Dr. Carpenter is an assistant professor of emergency medicine, and the director of evidence-based medicine, at Washington University in St. Louis
3 Comments
In the interest of considering the the sum of the evidence I suppose the physician would also have to consider the evidence for and against early reduction of displaced femur fractures. Although I appreciate this article as an assessment of the evidence for end tidal capnography, I think the totality of the case must be considered, not just the evidence for and against one element of that patients care.
Dr. J:
Based on your response, not sure if you are for or against capnography?
I absolutely agree that every clinical encounter represents the sum of hundreds of decision trees that culminate in an outcome that we may or may not anticipate or desire. The only way that I know to make sense of this often confusing network of decisions is to systematically isolate each path and analyze the pros & cons of that route.
In the case of capnography, I have concluded that although the technology is expensive and sometimes unreliable, monitoring exhaled CO2 makes physiological sense (face validity) as a means to improve patient safety. We routinely use it in our ED. However, strictly speaking the evidence doesn’t provide me a firm basis to justify my decision so I’m relying upon my clinical gestalt.
EBM has three components: clinical expertise, patient preferences, and the evidence.
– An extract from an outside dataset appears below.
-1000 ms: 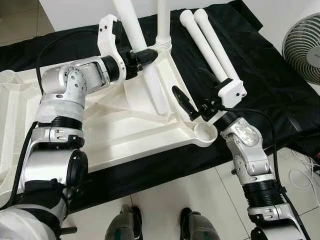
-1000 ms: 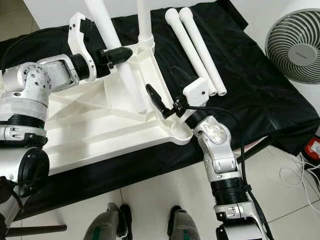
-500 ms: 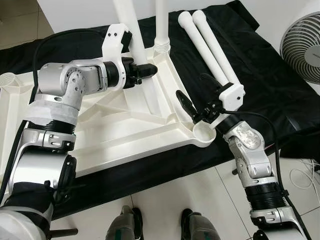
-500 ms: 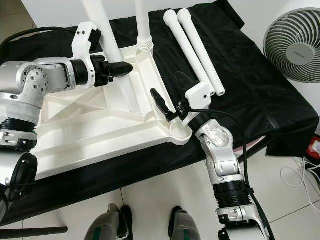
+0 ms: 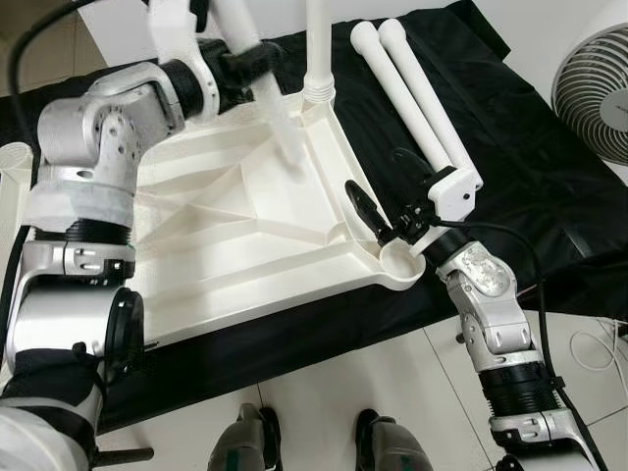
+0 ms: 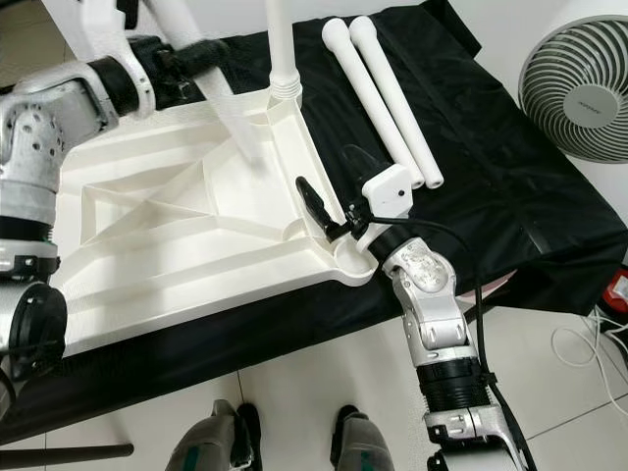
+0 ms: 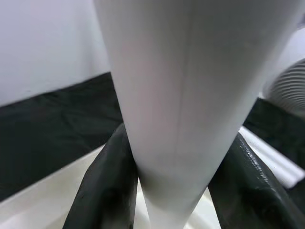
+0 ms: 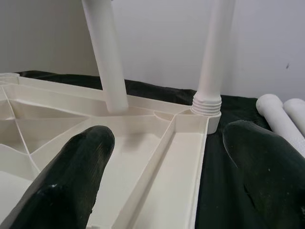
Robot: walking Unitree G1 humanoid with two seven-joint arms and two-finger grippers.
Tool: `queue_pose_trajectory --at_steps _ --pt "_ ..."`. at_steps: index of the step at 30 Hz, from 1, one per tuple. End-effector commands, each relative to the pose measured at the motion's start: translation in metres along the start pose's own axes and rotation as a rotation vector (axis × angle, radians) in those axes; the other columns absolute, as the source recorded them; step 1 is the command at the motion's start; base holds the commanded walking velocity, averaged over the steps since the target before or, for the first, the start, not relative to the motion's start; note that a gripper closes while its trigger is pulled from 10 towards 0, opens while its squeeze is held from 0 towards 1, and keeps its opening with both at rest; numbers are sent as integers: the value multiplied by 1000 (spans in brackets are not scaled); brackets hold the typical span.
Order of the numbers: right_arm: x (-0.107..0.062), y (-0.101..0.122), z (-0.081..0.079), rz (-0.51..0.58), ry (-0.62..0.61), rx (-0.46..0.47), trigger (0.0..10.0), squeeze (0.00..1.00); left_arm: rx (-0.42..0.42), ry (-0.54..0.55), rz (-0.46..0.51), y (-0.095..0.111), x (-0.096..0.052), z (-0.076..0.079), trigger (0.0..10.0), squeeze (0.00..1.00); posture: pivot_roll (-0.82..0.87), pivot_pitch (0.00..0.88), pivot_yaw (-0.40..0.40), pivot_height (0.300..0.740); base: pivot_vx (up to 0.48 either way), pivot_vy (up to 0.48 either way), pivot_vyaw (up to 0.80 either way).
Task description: Building children table
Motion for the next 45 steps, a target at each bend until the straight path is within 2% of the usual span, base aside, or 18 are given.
queue_pose_trajectory --at_steps 1,4,5,6,7,8,14,15,20,22,27,29,34,36,38,39,40,45 --pt "-1 -4 -4 -15 7 3 10000 0 96 6 24 7 -2 3 10000 0 -84 174 113 740 0 0 0" --pt "-1 -5 -4 -16 7 7 10000 0 215 3 26 5 -3 10 10000 0 -80 171 108 740 0 0 0" --pt "-1 -5 -4 -16 7 7 10000 0 215 3 26 5 -3 10 10000 0 -80 171 108 740 0 0 0" --pt "0 -6 -4 -17 8 8 10000 0 309 -6 28 3 -3 14 10000 0 -80 171 108 740 0 0 0" --pt "0 -6 -4 -17 8 8 10000 0 309 -6 28 3 -3 14 10000 0 -80 171 108 740 0 0 0" --pt "0 -6 -4 -18 9 8 10000 0 370 -23 28 -3 -3 19 10000 0 -80 171 108 740 0 0 0" --pt "0 -7 -4 -21 7 5 10000 0 431 -42 5 -18 -4 27 10000 0 -73 180 108 740 0 0 0" --pt "0 -7 -2 -23 -2 5 10000 0 542 -31 -38 -32 -5 28 10000 0 -74 185 111 740 0 0 0" --pt "-1 -7 -1 -23 -12 3 10000 0 648 -26 -83 -47 -6 27 10000 0 -73 190 116 740 0 0 0" --pt "-2 -7 1 -19 -26 1 10000 0 751 -27 -129 -60 -9 24 10000 0 -75 192 117 740 0 0 0" --pt "-1 -6 2 -17 -32 1 10000 0 801 -18 -132 -57 -9 20 10000 0 -73 196 120 740 0 0 0" --pt "-1 -6 2 -14 -34 1 10000 0 878 -26 -114 -47 -8 20 10000 0 -71 197 120 740 0 0 0" --pt "0 -6 2 -11 -34 4 10000 0 940 -32 -96 -41 -7 22 10000 0 -70 196 123 740 0 0 0" --pt "0 -6 1 -14 -28 11 10000 0 1072 -45 -111 -44 -6 25 10000 0 -72 197 126 740 0 0 0" --pt "0 -7 0 -18 -23 18 10000 0 1164 -51 -120 -47 -6 26 10000 0 -72 197 126 740 0 0 0" --pt "0 -7 0 -18 -23 18 10000 0 1164 -51 -120 -47 -6 26 10000 0 -72 197 126 740 0 0 0" --pt "0 -7 -1 -20 -21 20 10000 0 1240 -54 -140 -50 -5 25 10000 0 -72 198 126 740 0 0 0" --pt "0 -7 -1 -22 -20 20 10000 0 1283 -74 -191 -62 -6 24 10000 0 -72 199 126 740 0 0 0"
Point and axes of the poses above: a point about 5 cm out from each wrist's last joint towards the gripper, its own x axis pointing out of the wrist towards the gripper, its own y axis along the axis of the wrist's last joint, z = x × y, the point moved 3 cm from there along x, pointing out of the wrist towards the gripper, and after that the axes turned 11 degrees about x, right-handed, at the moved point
Optimally, they should overlap to yield best-practice medicine but in the real world sufficient evidence is often lacking to provide unequivocal answers.
Thanks for your thoughts!
Chris Carpenter, MD, MSc
EPM, Chief Clinical Editor
BEEM, Co-Chair
While I agree that all safety measures that are reasonable should be taken with every patient, we should be careful in how we formulate future studies. Just because capnography picks up these events doesn’t necessarily mean that there is any clinically significant benefit to use. As Albert Einstein once said “not everything that is measured is important,and not everything that is important can be measured”. We must be careful not to give those who regulate us in the name of patient safety half of the scientific data. They likely wont interpret it as well as those of us who actually stop and think about the big picture.